Column

経済学部教員コラム vol.48

経済学部教員コラム vol.48

細谷 早里

「台湾の台北大学で行われたサービス・ラーニング国際セミナーに参加」

このハートをあしらった優しい色使いのポスターがとてもかわいらしくて思わず写真を撮ってしまいました。また、中国語でサービス・ラーニングを「服務学習」というのも興味深いですね。

 今、アジア太平洋地域の大学ではアメリカからスタートしたサービス・ラーニングを取り入れることが多くなっています。通常の授業の中に、コミュニティでの活動を折り込み、学生が自分で考えた、コミュニティで必要とされていると思われる活動をします。そうやって社会貢献をしていく中で、自分が授業で学んでいることをどのように社会で生かすことができるかを実体験するのです。活動をすればするほど、自分にはまだまだもっと学ばなければならないことがあることにも気づくでしょう。そうした「気づき」が学びの新たな動機付けとなっていくのです。また、小さいと思われる活動でも、感謝され、喜ばれると自分が社会の一員であると感じることができるでしょう。皆さんが学んだ知識や技術を使って、自分が喜んでできることは何でしょうか?パソコンが苦手の高齢者の方と一緒にエクセルやソフトを用いて家計簿をつけてみたり、球技が苦手な子どもたちと一緒に楽しくプレイできるコツを教えてあげたりなどいろいろあるでしょう。また、教員を目指している皆さんなら、地域の子どもたちの宿題を見てあげたり、できそうなことはたくさんあるのではないでしょうか?いろいろな人たちとふれあうことによって、少しずつ人と接することにも慣れてきて、コミュニケーション能力もついてくるでしょう。皆さんが自分で選んだ活動を行い、その「ふりかえり」をしっかりすることによって、学びはより効果的なものになり、さらに発展していきます。

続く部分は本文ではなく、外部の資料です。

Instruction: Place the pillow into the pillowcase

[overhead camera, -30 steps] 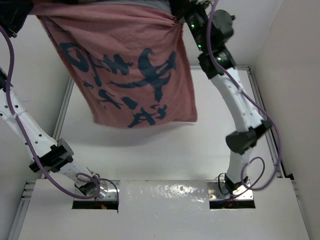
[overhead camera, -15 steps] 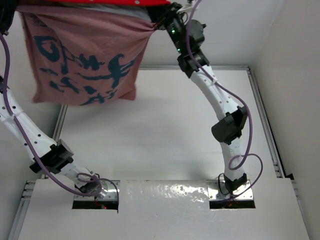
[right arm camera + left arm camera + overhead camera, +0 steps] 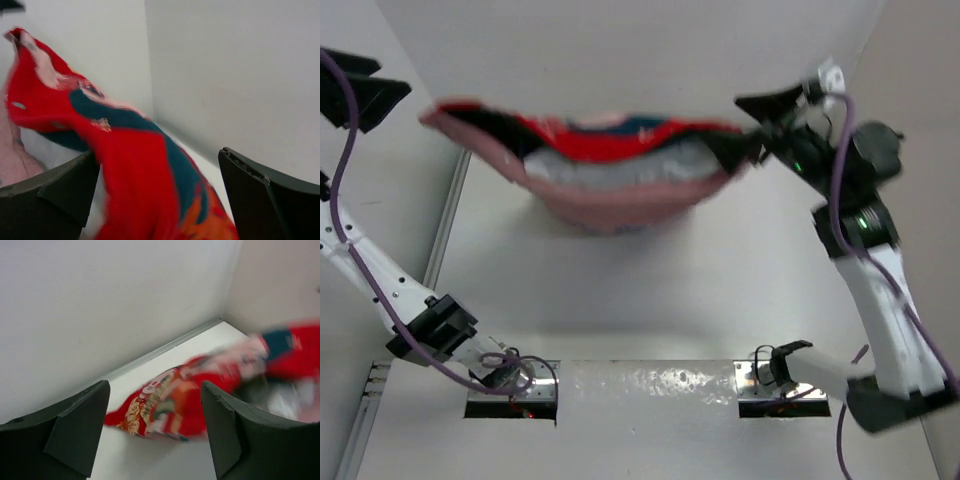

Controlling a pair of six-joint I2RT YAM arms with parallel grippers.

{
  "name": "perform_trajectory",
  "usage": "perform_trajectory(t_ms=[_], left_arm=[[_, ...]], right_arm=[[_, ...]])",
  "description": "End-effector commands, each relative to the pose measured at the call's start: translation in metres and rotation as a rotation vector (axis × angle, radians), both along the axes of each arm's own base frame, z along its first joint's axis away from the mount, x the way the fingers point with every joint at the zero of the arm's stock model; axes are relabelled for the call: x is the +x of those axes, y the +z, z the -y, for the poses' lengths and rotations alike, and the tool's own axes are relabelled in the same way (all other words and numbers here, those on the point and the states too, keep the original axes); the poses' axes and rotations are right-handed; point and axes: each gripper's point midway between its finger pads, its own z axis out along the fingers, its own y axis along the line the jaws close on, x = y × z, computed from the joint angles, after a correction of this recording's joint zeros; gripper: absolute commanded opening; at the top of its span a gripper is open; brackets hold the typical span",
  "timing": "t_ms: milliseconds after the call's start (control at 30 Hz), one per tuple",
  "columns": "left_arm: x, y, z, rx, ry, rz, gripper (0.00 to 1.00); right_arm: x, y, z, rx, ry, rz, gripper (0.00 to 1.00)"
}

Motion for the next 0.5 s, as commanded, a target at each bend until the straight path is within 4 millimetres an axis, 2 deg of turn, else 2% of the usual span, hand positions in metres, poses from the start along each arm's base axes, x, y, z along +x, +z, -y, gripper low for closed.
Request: perform_trajectory(t_ms=[0, 33, 67, 133, 200, 267, 300, 333, 400, 433, 467], left_arm=[[-0.002, -0.06, -0.057, -0.121, 0.064, -0.238, 0.73], [-0.004, -0.066, -0.071, -0.124, 0.103, -0.232, 0.78], [-0.008, -0.07, -0.092, -0.143, 0.163, -0.233, 0.88], [-0.004, -0.077, -0.113, -0.188, 0.185, -0.258, 0.91], [0.001, -0.081, -0.126, -0.192, 0.193, -0.258, 0.9], [0.002, -0.082, -0.127, -0.169, 0.196, -0.239, 0.86], [0.0, -0.08, -0.123, -0.128, 0.196, -0.213, 0.86], [-0.001, -0.079, -0.12, -0.107, 0.198, -0.197, 0.86], [-0.004, -0.08, -0.113, -0.063, 0.198, -0.169, 0.87], [-0.005, -0.082, -0.111, -0.058, 0.197, -0.167, 0.87], [-0.005, -0.086, -0.111, -0.071, 0.196, -0.175, 0.87]], right_arm=[[-0.067, -0.088, 0.023, -0.329, 0.029, -0.095, 0.99], [-0.094, -0.102, 0.04, -0.352, -0.02, -0.143, 0.99], [-0.106, -0.105, 0.046, -0.358, -0.038, -0.155, 0.99], [-0.132, -0.11, 0.06, -0.365, -0.078, -0.182, 0.99], [-0.134, -0.114, 0.065, -0.365, -0.101, -0.218, 0.99], [-0.11, -0.138, 0.074, -0.339, -0.197, -0.349, 0.99], [-0.095, -0.161, 0.074, -0.34, -0.223, -0.419, 0.99], [-0.087, -0.175, 0.071, -0.32, -0.224, -0.484, 0.99], [-0.061, -0.22, 0.057, -0.326, -0.19, -0.63, 0.99], [-0.054, -0.234, 0.05, -0.275, -0.191, -0.718, 0.99], [-0.037, -0.254, 0.043, -0.275, -0.19, -0.778, 0.99]])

 私は大学院時代、ボランティアとしてタイ・カンボジア国境にある難民キャンプやバングラデシュで働いたことがあります。特別なことは何もできませんでしたが、現地の人々と旅行者という立場ではなく、もう少し長期的にふれあうことができたのはかけがえのない経験となりました。それまで考えもしなかったグローバルな問題にも関心を持つようになりました。また、難民としてやってきたベトナム人女子中学生の高校受験の勉強のお手伝いをしていた時期もあります。彼女は今、外国人教育相談員として神奈川県内で大活躍をしています。私にとって外国籍の子どもたちの教育について語り合う相談相手でもあります。

 台湾の大学ではサービス・ラーニングを必修としているところもあります。もっとも先駆的な取り組みを行っている輔仁大学 (Fu Jen Catholic University)は本学と協定を結んでいる大学でもあります。2015年のアジア太平洋地域の大学のサービス・ラーニング学会は5月末、この輔仁大学で行われます。アジア地域の大学のさまざまな取り組みを見てきたいと考えています。